Directions: Please print the data shown below without any alteration.
--
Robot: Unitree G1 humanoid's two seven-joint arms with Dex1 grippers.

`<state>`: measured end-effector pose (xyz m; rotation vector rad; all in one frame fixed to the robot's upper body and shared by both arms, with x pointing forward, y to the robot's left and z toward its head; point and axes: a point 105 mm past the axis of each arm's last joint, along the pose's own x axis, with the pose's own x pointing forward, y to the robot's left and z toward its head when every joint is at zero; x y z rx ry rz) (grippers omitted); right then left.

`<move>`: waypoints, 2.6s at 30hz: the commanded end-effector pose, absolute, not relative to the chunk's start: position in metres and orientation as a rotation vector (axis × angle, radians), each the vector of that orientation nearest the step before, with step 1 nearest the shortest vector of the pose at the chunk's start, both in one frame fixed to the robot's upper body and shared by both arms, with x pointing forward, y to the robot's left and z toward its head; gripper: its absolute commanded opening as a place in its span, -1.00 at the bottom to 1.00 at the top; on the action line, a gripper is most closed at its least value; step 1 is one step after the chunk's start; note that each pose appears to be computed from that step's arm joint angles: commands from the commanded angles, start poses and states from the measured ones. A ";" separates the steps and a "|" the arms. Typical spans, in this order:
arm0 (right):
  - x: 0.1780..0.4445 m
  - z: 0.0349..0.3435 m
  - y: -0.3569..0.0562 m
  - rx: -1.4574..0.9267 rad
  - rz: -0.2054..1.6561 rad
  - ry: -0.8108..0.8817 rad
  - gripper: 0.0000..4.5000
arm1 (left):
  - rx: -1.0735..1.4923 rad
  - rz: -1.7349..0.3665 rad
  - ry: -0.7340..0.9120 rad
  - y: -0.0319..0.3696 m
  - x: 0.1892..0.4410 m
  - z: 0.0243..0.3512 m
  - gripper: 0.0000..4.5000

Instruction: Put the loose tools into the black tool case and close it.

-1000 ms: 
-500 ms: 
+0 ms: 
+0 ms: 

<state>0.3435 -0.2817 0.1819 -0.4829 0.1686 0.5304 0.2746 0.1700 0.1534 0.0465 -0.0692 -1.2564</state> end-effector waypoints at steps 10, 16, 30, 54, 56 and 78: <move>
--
Answer to this exercise:
Robot: Unitree G1 humanoid's two seven-joint arms with Dex1 grippers.

`<state>`: measured end-effector pose (xyz m; rotation vector rad; all in one frame fixed to the robot's upper body and shared by both arms, with x pointing forward, y to the robot's left and z toward its head; point and axes: a point 105 mm past the axis of each arm's last joint, along the pose's own x axis, with the pose's own x pointing forward, y to the robot's left and z toward its head when every joint is at zero; x y z rx ry rz) (grippers omitted); right then left.

`<move>`: waypoints, 2.6s at 30hz: the commanded end-effector pose, absolute, not relative to the chunk's start: position in metres and orientation as a rotation vector (axis × angle, radians), each the vector of that orientation nearest the step before, with step 1 nearest the shortest vector of the pose at the chunk's start, both in one frame fixed to the robot's upper body and shared by both arms, with x pointing forward, y to the robot's left and z toward its head; gripper: its absolute commanded opening as a place in its span, -1.00 at the bottom to 1.00 at the top; on the action line, a gripper is most closed at its least value; step 1 is one step after the chunk's start; note that each pose appears to be computed from that step's arm joint angles: commands from the commanded angles, start poses and states from the measured ones. A ";" separates the steps and a "|" the arms. Typical spans, in this order:
arm0 (right):
  - x: 0.1780..0.4445 m
  - z: 0.0349..0.3435 m
  - y: -0.3569..0.0562 m
  - rx: -1.4574..0.9267 rad
  - rz: -0.2054..1.6561 rad
  - ry: -0.8108..0.8817 rad
  - gripper: 0.0000..4.5000
arm1 (left):
  - rx: -1.0735..1.4923 rad
  - rz: -1.7349..0.3665 rad
  - ry: -0.7340..0.9120 rad
  - y: -0.0319..0.3696 m
  - x: 0.1892..0.4410 m
  - z: 0.0243..0.3512 m
  - gripper: 0.0000..4.5000

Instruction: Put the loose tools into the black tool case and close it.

-1000 ms: 
-500 ms: 
+0 ms: 
+0 ms: 

<state>0.3435 -0.2817 0.1819 -0.4829 0.1686 0.5304 0.2746 0.1700 0.1534 0.0465 -0.0692 -1.2564</state> end-effector waypoints at steps 10, 16, 30, 54, 56 and 78: <move>

The answer given is complete as it stands.